- Exercise brief: Please return the listing below exactly, without any of its pictures.

- Dataset content:
_ _ _ _ _ _ _
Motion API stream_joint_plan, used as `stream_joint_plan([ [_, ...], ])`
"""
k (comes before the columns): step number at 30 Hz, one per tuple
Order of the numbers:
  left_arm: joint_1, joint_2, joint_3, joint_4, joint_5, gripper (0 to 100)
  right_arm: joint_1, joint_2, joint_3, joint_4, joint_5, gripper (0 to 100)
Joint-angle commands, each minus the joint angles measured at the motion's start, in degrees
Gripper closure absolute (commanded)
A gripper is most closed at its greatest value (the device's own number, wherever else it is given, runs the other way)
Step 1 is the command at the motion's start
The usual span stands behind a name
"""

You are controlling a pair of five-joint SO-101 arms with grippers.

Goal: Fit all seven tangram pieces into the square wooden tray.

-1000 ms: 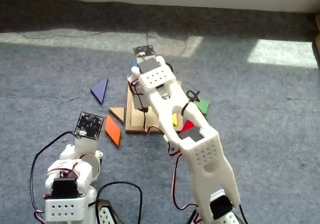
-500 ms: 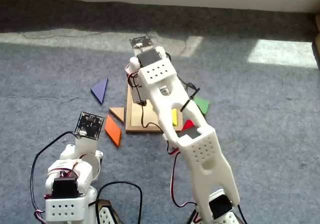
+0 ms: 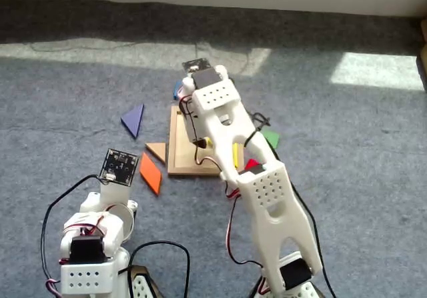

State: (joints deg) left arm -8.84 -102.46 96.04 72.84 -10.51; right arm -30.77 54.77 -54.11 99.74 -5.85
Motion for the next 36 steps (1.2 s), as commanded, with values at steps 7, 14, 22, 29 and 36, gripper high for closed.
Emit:
stream_joint_plan([
  [7,-0.75,-1.8,1.1,-0.88,0.26,100,2.33,-18.86,5.76,1.36,5.01,78.3],
  [14,-0.75,-1.8,1.1,-0.97,0.26,100,2.33,-39.6,30.2,1.01,11.96,78.3],
  [22,-0.75,-1.8,1.1,-0.97,0.26,100,2.95,-60.35,62.02,-7.96,32.44,78.3],
  [29,-0.75,-1.8,1.1,-0.97,0.26,100,7.96,-67.21,82.77,-18.95,59.25,77.8],
  [36,-0.75,-1.8,1.1,-0.97,0.26,100,9.19,-59.38,84.18,-23.78,66.46,63.5],
])
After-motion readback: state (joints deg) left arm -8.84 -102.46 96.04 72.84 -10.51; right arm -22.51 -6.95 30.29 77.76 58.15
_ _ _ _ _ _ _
- Your solution:
Motion API stream_joint_plan, used as `stream_joint_plan([ [_, ...], ])`
"""
k (comes before the columns): step number at 30 Hz, one per tuple
Order of the numbers:
  left_arm: joint_1, joint_2, joint_3, joint_4, joint_5, gripper (0 to 100)
  right_arm: joint_1, joint_2, joint_3, joint_4, joint_5, gripper (0 to 100)
Joint-angle commands, each minus the joint angles measured at the motion's start, in degrees
Gripper closure absolute (commanded)
A gripper is most closed at its greatest value (the device's own number, wherever else it is given, runs the other way)
Step 1 is the command at the motion's start
The usual span stands behind a name
"""

You are controlling a pair of five-joint SO-101 arms with grippers.

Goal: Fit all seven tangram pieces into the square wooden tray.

-1000 ms: 
-500 ms: 
+0 ms: 

State: (joints deg) left arm -8.84 -102.46 96.04 72.84 -10.51; right arm -30.77 54.77 -54.11 99.74 -5.85
Motion for the next 36 steps (1.2 s), as commanded, with values at steps 7, 14, 22, 29 and 36, gripper high for closed.
Emit:
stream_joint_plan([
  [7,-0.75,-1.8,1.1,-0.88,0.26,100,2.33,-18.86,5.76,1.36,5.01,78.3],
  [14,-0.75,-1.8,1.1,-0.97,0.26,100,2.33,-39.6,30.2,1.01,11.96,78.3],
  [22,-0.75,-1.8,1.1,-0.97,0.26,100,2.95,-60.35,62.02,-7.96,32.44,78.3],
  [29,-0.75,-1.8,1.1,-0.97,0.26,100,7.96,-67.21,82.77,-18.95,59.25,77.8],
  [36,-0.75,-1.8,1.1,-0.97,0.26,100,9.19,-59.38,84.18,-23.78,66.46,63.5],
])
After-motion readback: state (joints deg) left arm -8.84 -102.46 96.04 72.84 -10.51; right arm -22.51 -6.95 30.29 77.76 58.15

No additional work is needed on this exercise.